The Story Economy Blog

Stories About Things You Can’t Change

girl holding worldIt’s the season for baby birds to fall out of nests. On Saturday afternoon, one fell out of the big maple tree in our front yard, right into a patch of creeping jenny. I was outside with my kids when we discovered it, its tiny mouth growing bigger than its body when it squawked. Its wing was messed up, and the poor thing wasn’t in good shape.

“Can we help it?” my almost-7-year-old son, Max, asked.

“Not really. I’m sorry, buddy. Maybe the momma bird will come back for it,” I said, knowing full well the bird was going to die in my creeping jenny.

My little 4-year-old, Georgia, started talking to it: “Oh, baby bird. You’re going to be okay.”

“I’m getting a worm for it!” Max said. “And let’s give it water.”

“It won’t help. There’s nothing we can do. I know it stinks. I’m so sorry.”

“Will it stay here overnight?” Georgia asked.

“Yes,” I said.

“Will it die?” Max asked.

“Yes,” I said. “It will. I’m sorry. I’m really, really sorry.”

They didn’t cry, but it was like I had punched them in the gut. I believe that when it comes to this stuff, the truth—told with love—is better than a lie. Still, stories about things you can’t change are hard to tell, to yourself—and to little faces.

They kept asking about the bird all afternoon, going out to check on him. It broke my heart each time. I considered letting my inside cat outside to put the bird out of its misery. “Please, little bird, let go,” I kept saying inside my head.

Just before dinner, I had to run to the hardware store to grab some screen for a planter I was making. I walked in and was ambushed with the smell of my dad—that smell of sawdust and tools and basement workshops. It was all I could do to get back to the car with my tiny piece of screen without breaking down.

“Damn you, baby bird,” I muttered as I started my engine.

Like I said, stories about things you can’t change are the hardest to tell.

Stories About What You CAN Change

To be satisfying, a story needs a hero, a problem, and a resolution. Stories about things you can’t change only have one of those elements: the problem. They also tend to be invasive. Like my cinnamon ferns that spread through a garden by underground runner, these hero-less, resolution-less stories spread willy-nilly around a brain—and fast. I swear, that baby bird was everywhere in my head that night. I took a bike ride with my son, and couldn’t stop noticing all the old houses getting torn down in my neighborhood to make way for new ones. I can’t stop progress, I thought. My kids misbehaved on the playground, failing to listen to my husband or me. We have no influence over them, I thought. Later that night, I pulled out the draft of the young adult novel I’m slowly revising. This is quite possibly the worst shit ever; I’ll never be a legitimate fiction writer, I thought.

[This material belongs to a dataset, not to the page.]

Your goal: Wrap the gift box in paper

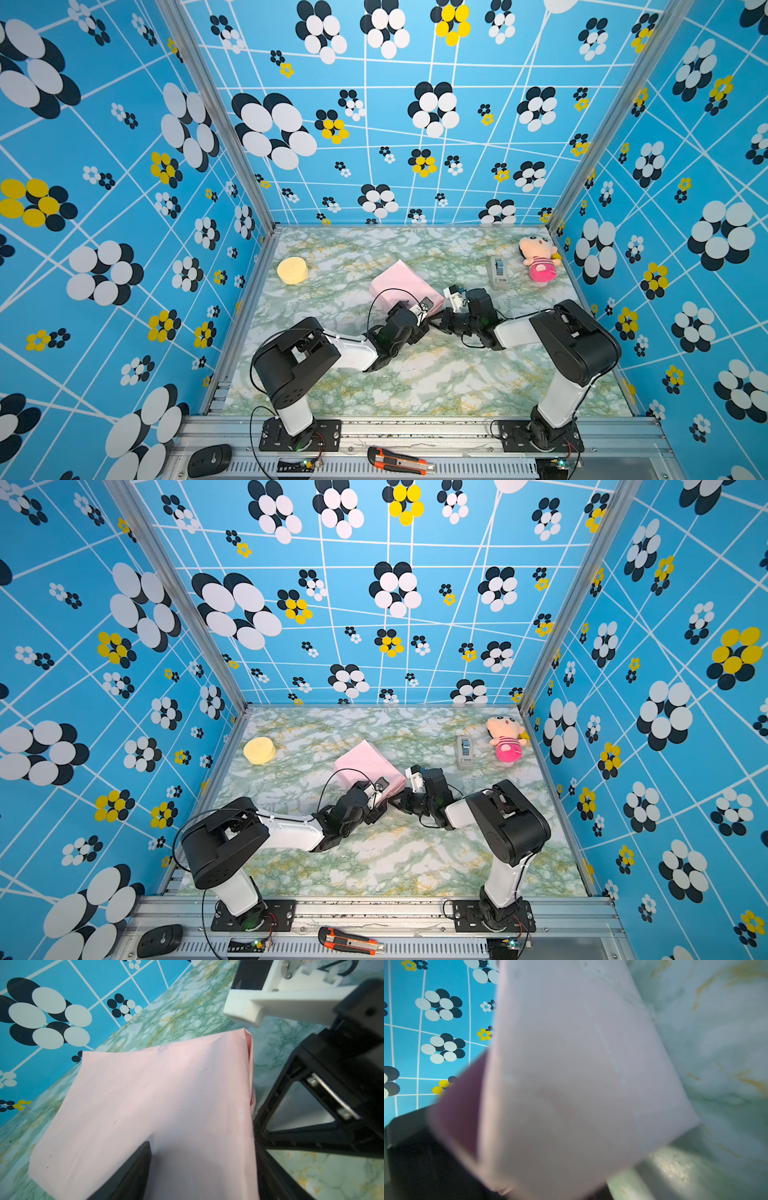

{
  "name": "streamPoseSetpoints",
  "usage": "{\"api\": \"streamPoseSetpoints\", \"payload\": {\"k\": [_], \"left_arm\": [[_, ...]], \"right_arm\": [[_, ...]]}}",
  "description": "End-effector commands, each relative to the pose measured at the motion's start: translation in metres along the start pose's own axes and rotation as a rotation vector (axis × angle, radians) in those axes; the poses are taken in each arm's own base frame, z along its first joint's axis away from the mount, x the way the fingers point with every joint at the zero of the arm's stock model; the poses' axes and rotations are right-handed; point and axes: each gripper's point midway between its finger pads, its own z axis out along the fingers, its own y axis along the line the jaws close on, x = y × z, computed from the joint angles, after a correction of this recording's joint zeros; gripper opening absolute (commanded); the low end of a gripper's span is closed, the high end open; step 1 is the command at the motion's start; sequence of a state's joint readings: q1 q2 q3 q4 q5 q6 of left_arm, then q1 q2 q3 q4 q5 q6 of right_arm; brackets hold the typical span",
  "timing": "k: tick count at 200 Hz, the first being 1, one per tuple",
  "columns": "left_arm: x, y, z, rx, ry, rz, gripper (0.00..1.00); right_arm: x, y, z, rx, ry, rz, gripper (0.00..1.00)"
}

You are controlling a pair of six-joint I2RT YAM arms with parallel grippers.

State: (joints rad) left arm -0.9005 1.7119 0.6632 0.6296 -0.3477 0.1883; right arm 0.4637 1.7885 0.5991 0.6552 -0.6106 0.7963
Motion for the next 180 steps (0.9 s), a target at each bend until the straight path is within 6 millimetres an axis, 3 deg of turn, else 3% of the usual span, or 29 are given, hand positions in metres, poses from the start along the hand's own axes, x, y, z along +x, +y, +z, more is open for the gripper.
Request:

How do you tell an honest story about something you can’t change (yes, the baby bird is going to die), and not let it invade everything else?

By balancing it with stories about what you CAN change—or what you intend to change. To appreciate our place in the universe, human beings need both kinds of stories: the ones where we are not the center of everything and can’t solve the problem . . . and the ones where we are the center of everything and can solve the problem.

The latter are the stories we use to sell things and ideas. The stories of inspiration and aspiration, full of capable heroes eager to tackle problems—underdogs, outsiders, fighters, sages, the brave and the scared, the willing and the unlikely. Sometimes, we see ourselves in the story. Sometimes, it is our story. I love these stories. I love writing them, living them, developing them, hearing them, and believing in them.

By Sunday morning, the little bird had passed on to wherever little birds go. I scooped him up with a gloved hand. I considered calling the kids out and having a little ceremony of burying him. But they had had enough of a story they couldn’t change. They were inside, full of happier stories and I didn’t want to ruin it. “I’m sorry for all of it, baby bird,” I said and gently placed him in our trash.

Then I went inside and picked up my novel again. I filed through all of the stories at my disposal: ah yes, the underdog story. Copywriter from nowhere makes brilliant debut as young adult novelist . . .

I can’t change the fact that baby birds will fall out of trees or that parents will get sick. But the wellspring of stories about what I intend to change? That’s the fuel. That’s what creates the shape of life.